▸ Brief: Copy each line of the following material that has the string "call".

▸ Data provided:
════
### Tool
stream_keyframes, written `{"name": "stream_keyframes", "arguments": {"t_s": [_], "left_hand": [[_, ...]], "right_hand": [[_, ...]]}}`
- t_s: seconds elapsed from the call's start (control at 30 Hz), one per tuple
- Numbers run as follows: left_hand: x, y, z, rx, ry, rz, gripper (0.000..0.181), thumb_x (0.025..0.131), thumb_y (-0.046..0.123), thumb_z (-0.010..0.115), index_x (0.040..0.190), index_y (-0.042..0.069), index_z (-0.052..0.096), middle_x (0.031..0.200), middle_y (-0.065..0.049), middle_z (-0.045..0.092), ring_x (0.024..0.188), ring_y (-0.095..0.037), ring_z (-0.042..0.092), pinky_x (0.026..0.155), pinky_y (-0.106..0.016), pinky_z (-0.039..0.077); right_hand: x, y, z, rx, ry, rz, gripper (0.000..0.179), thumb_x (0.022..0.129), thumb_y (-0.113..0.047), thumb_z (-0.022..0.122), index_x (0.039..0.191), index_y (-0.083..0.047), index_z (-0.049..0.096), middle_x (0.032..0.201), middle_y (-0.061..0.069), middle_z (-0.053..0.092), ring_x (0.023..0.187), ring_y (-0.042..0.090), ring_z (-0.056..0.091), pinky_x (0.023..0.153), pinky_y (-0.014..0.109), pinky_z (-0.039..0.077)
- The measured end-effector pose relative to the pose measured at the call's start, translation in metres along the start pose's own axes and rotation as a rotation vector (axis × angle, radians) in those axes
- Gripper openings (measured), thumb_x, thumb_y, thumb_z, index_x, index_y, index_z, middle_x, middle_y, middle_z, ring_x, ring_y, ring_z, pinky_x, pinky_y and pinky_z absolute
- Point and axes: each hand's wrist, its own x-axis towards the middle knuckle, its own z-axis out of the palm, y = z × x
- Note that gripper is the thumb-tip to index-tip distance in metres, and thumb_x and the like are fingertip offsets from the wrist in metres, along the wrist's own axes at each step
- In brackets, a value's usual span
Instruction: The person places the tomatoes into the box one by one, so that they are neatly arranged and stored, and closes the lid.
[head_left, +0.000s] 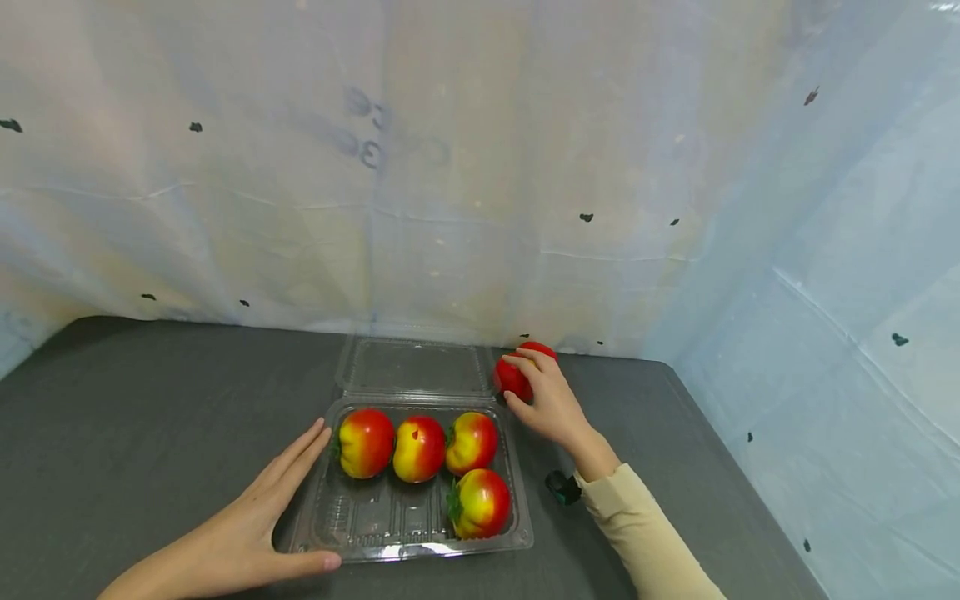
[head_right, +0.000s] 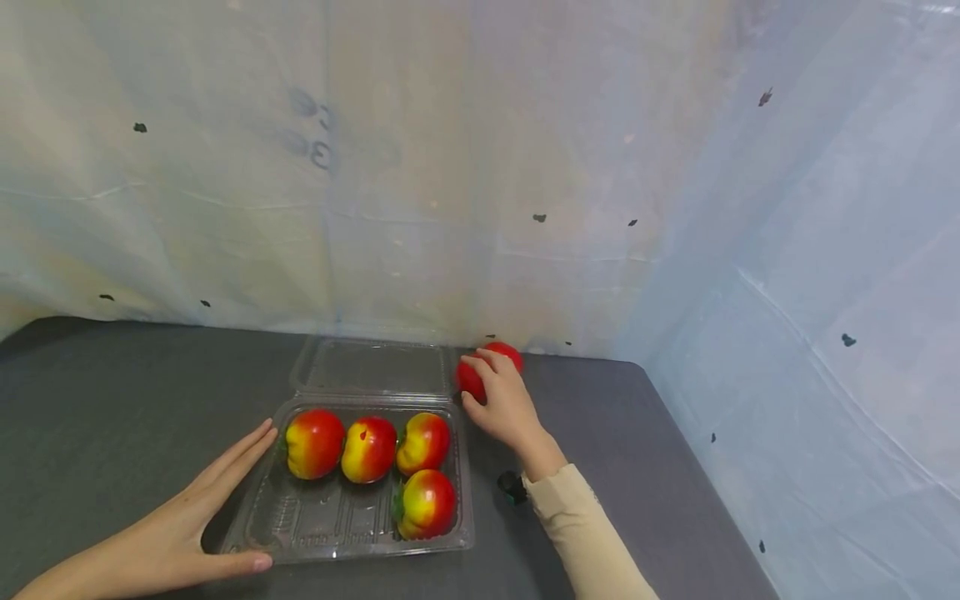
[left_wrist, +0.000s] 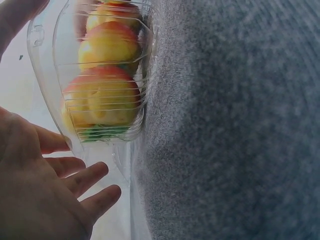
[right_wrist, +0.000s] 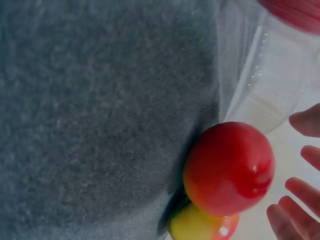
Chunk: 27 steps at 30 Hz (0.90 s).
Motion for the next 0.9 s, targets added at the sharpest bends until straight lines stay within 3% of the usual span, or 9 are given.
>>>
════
▸ Problem solution:
- t_s: seconds elapsed from the call's start (control at 30 Hz), one per tuple
- The measured end-effector pose relative to the pose measured at the call's start, translation in metres along the start pose's own axes and rotation as a rotation vector (axis × angle, radians) in those axes

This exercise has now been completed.